En 2012, une rébellion au nord du Mali et un coup d’État à Bamako ont constitué un tournant pour la région. Du programme de lutte antiterroriste américain Trans-Sahara Counterterrorism Partnership (depuis 2005) aux opérations françaises Sabre (2012), Serval au Mali (2013) puis Barkhane (2014) pour l’ensemble de la région sahélienne, le processus de militarisation du Sahel a été largement justifié sur une lecture de la crise malienne qui met l’accent sur l’islam violent, extrémiste ou radicalisé. La logique, la raison et la rationalité d’une « guerre au terrorisme » dominent les débats.

Il existe au moins quarante ans de recherche démontrant que la forme que prend la discrimination de l’État et la marginalisation politique et économique mènent, avec le temps, aux demandes et exigences de changements politiques et économiques. Comme Achille Mbembe l’écrit, de nombreuses guerres africaines ont pour objet « les raisons d’être de la communauté politique et la moralité de ses systèmes de répartition des charges, des pouvoirs, des biens et de privilèges ». La teneur « islamiste » des conflits est variable, certainement discutable, et nous devons nous demander jusqu’à quel point les histoires et expériences de marginalisation sont vécues d’un point de vue religieux, plutôt que sur une base régionale ou ethnique.

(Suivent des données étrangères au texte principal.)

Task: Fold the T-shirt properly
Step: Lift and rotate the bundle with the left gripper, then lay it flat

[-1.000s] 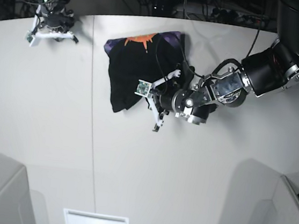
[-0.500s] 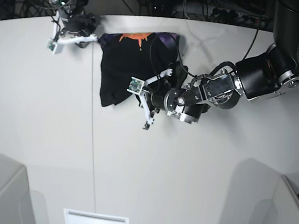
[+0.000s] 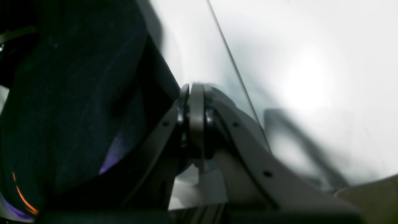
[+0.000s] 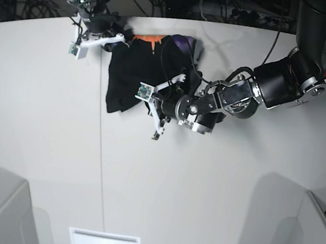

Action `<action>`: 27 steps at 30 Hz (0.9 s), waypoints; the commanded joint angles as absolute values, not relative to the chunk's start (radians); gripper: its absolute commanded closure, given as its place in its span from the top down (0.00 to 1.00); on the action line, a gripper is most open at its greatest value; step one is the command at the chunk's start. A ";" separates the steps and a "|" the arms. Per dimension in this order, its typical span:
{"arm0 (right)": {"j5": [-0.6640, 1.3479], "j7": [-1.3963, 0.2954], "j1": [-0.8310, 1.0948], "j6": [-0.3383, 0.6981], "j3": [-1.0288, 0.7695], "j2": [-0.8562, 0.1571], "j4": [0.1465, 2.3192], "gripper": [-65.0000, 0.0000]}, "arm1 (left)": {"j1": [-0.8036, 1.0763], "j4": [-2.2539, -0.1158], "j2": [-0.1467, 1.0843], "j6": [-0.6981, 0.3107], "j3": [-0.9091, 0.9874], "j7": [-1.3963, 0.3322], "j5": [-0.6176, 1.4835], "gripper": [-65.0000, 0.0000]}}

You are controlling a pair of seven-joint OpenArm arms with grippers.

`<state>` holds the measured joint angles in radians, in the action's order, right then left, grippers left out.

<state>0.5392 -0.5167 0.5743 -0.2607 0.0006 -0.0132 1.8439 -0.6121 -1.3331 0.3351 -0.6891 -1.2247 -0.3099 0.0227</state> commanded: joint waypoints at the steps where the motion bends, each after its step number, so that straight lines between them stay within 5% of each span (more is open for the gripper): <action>1: 0.539 -0.535 0.585 -0.260 0.004 -0.015 1.854 0.00 | -0.631 -1.340 0.329 -0.698 -1.221 -0.308 0.024 0.00; 22: 0.409 -0.536 0.615 -0.260 0.004 -0.015 1.854 0.00 | -0.685 -1.328 0.292 -0.698 -1.213 -0.317 0.025 0.00; 27: 0.409 -0.536 0.615 -0.260 0.004 -0.015 1.854 0.00 | -0.676 -1.328 0.286 -0.698 -1.110 -0.317 0.031 0.49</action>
<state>0.4175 -0.5072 0.6018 -0.2462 0.0048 -0.0132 1.8511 -0.6460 -1.3132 0.2897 -0.7055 -1.1225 -0.3325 0.0208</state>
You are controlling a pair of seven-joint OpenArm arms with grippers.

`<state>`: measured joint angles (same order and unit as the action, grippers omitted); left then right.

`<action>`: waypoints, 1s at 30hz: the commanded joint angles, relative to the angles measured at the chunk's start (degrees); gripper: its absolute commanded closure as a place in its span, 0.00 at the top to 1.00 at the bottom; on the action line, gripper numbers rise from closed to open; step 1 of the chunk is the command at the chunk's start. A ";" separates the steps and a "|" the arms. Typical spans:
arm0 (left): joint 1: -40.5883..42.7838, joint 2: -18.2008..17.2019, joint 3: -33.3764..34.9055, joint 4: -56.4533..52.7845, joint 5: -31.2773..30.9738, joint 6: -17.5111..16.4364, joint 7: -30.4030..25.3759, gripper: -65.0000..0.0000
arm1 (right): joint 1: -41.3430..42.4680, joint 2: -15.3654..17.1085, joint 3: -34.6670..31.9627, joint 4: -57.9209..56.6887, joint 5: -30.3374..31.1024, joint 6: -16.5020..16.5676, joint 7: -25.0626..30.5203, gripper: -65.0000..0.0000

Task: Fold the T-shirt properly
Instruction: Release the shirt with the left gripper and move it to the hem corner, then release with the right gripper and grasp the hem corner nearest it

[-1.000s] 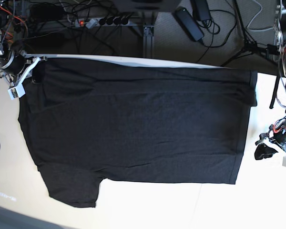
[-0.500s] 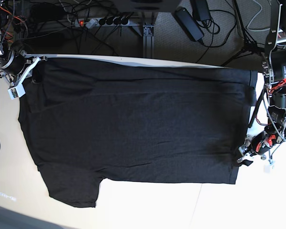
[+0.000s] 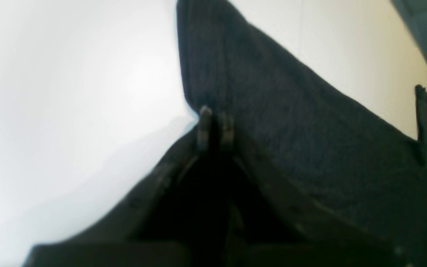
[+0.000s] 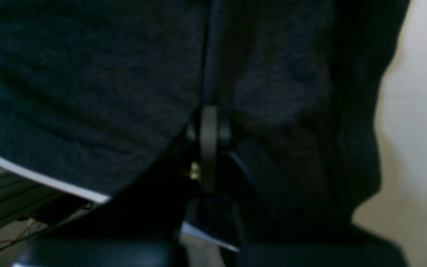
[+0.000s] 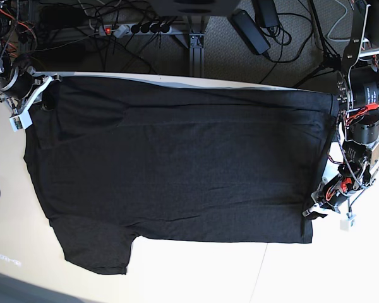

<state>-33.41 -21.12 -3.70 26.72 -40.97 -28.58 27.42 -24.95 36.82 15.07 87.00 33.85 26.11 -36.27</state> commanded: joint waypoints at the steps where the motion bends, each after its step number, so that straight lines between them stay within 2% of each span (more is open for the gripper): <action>1: -1.79 -0.66 0.00 0.57 -0.31 0.48 0.04 0.00 | -0.46 0.94 0.57 0.17 0.13 2.75 -2.01 0.00; 8: -1.79 -0.66 0.00 0.59 -0.37 0.24 2.82 0.00 | 1.62 -0.63 7.23 5.29 4.92 2.82 -0.24 0.00; 12: -1.79 -0.66 0.00 0.59 -2.45 -3.61 5.16 0.00 | 5.99 -0.59 10.73 6.99 6.25 2.80 -0.26 0.00; 16: -1.75 -0.66 0.00 0.59 -2.89 -5.42 6.16 0.00 | 13.38 -0.33 11.65 5.22 4.55 2.80 -0.20 0.00; 20: -1.75 -0.66 0.70 0.59 -2.89 -5.53 6.95 0.00 | 23.85 -0.28 11.56 -2.95 2.78 2.62 -0.17 0.00; 26: -1.62 -0.66 6.32 0.59 -2.89 -5.53 7.13 0.00 | 41.57 -0.33 11.54 -25.18 -0.44 2.60 2.03 0.00; 29: -1.66 -0.66 8.35 0.63 -2.95 -5.53 7.10 0.00 | 49.53 -0.33 11.54 -37.27 -2.25 2.62 3.41 0.37; 30: -1.66 -0.68 8.59 0.68 -2.93 -5.53 7.13 0.00 | 51.69 -0.33 11.54 -40.85 -3.02 2.62 3.98 0.46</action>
<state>-34.02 -21.43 4.64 26.98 -45.06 -33.52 33.17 25.34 35.09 26.26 44.95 30.15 26.22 -33.61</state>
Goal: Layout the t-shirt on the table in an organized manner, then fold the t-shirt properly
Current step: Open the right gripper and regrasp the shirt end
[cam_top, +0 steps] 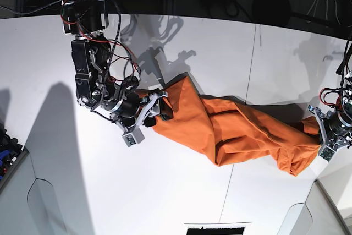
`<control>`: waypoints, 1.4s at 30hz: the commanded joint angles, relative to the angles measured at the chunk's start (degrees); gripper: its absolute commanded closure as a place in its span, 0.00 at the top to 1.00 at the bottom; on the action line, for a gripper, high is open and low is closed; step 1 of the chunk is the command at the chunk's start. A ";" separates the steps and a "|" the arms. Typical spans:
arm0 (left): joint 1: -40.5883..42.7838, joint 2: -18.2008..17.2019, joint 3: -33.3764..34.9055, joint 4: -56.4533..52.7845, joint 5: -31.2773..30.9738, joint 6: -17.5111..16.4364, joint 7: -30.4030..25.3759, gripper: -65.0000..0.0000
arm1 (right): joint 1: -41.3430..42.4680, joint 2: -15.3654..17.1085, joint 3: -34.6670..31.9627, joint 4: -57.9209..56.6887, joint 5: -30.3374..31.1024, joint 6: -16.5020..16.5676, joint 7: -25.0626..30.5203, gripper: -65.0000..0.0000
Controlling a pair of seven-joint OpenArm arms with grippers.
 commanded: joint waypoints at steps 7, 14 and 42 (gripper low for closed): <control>-1.07 -0.85 -0.79 0.61 0.22 0.48 -1.01 0.05 | 1.40 -0.17 0.00 0.92 1.09 0.35 1.33 0.21; -1.07 -0.85 -0.79 0.61 0.22 0.48 -1.05 0.05 | 1.60 -0.15 0.00 1.27 -0.83 0.39 5.42 0.48; -1.07 -0.85 -0.79 0.61 0.22 0.48 -1.42 0.05 | -1.44 1.09 0.00 5.53 -8.02 0.31 5.60 0.54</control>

Au Mali, pour ne donner que cet exemple, le Mouvement pour l’unicité et le jihad en Afrique de l’Ouest (MUJAO) est en partie créé en réaction à — ou pour se différencier — des groupes étiquetés touaregs. Plusieurs Peuls se sont joints au MUJAO pour cette raison, mais aussi pour les tensions sous-jacentes entre les Peuls sédentaires « nobles » et les nomades anciens captifs. Il semblerait que certains Peuls l’ont par la suite quitté parce que, pour eux, le mouvement est rapidement tombé sous le contrôle d’arabophones du Mali et de Mauritanie.

L’apparition du MUJAO doit donc aussi se lire à la lumière des tensions entre tribus arabes Kunta, qui dominaient l’économie politique du Nord-Mali, et des anciens subalternes arabes lemhars. Le MUJAO fut à la fois une occasion pour des Arabes lemhars de contrecarrer le Mouvement national pour la libération de l’Azawad (MNLA) et ses alliés historiques kuntas et de prendre le contrôle du trafic de drogue et d’autres matières illicites.

Le discours de « guerre au terrorisme » a une fâcheuse tendance à obscurcir, négliger, sinon cacher volontairement ces enjeux fondamentaux.

Un rôle pour le Canada ?

Les discussions et rumeurs vont bon train quant à l’éventuel « retour » du Canada sur la scène internationale. L’Afrique francophone et le Mali notamment sont fréquemment mentionnés. Les opérations de maintien de la paix de l’ONU nécessitent toujours du personnel bien équipé, bien entraîné et francophone. Les alliés européens sont enthousiastes à l’idée d’un appui canadien dans leurs opérations de sécurité et de développement au Sahel.

Un engagement canadien au Mali ou au Sahel ne devrait pas participer à la militarisation et la sécurisation des politiques visant le Sahel. L’opération Barkhane est au coeur d’une restructuration fondamentale de la gouvernance régionale sécuritaire permettant des opérations militaires internationales en continu. Ces opérations reviennent à endosser, voire soutenir les comportements de régimes autoritaires qui ont en partie alimenté les conflits au départ. De plus, la visibilité grandissante des forces militaires françaises et américaines semble avoir renforcé le profil et les activités des groupes djihadistes, plutôt qu’avoir discrédité leur idéologie.

Si le Canada veut s’investir au Mali et au Sahel, il doit encourager l’engagement politique, plutôt que militaire, de la communauté internationale. Ici, il y a énormément à faire. La résolution des conflits rencontre un défi de taille, car il n’est pas toujours clair que les modalités internationales sont perçues comme légitimes aux yeux des belligérants locaux, soient-ils eux-mêmes « terroristes » ou non.

Lorsque l’autorité et la légitimité mêmes de l’État sont au coeur du conflit, quels peuvent être les fondements d’un (ré)engagement politique international en matière de résolution de conflits si la conception des institutions politiques est l’un des enjeux du conflit ? Minimalement, un engagement stratégique et politique doit éviter et même décourager la militarisation grandissante de la région sahélienne.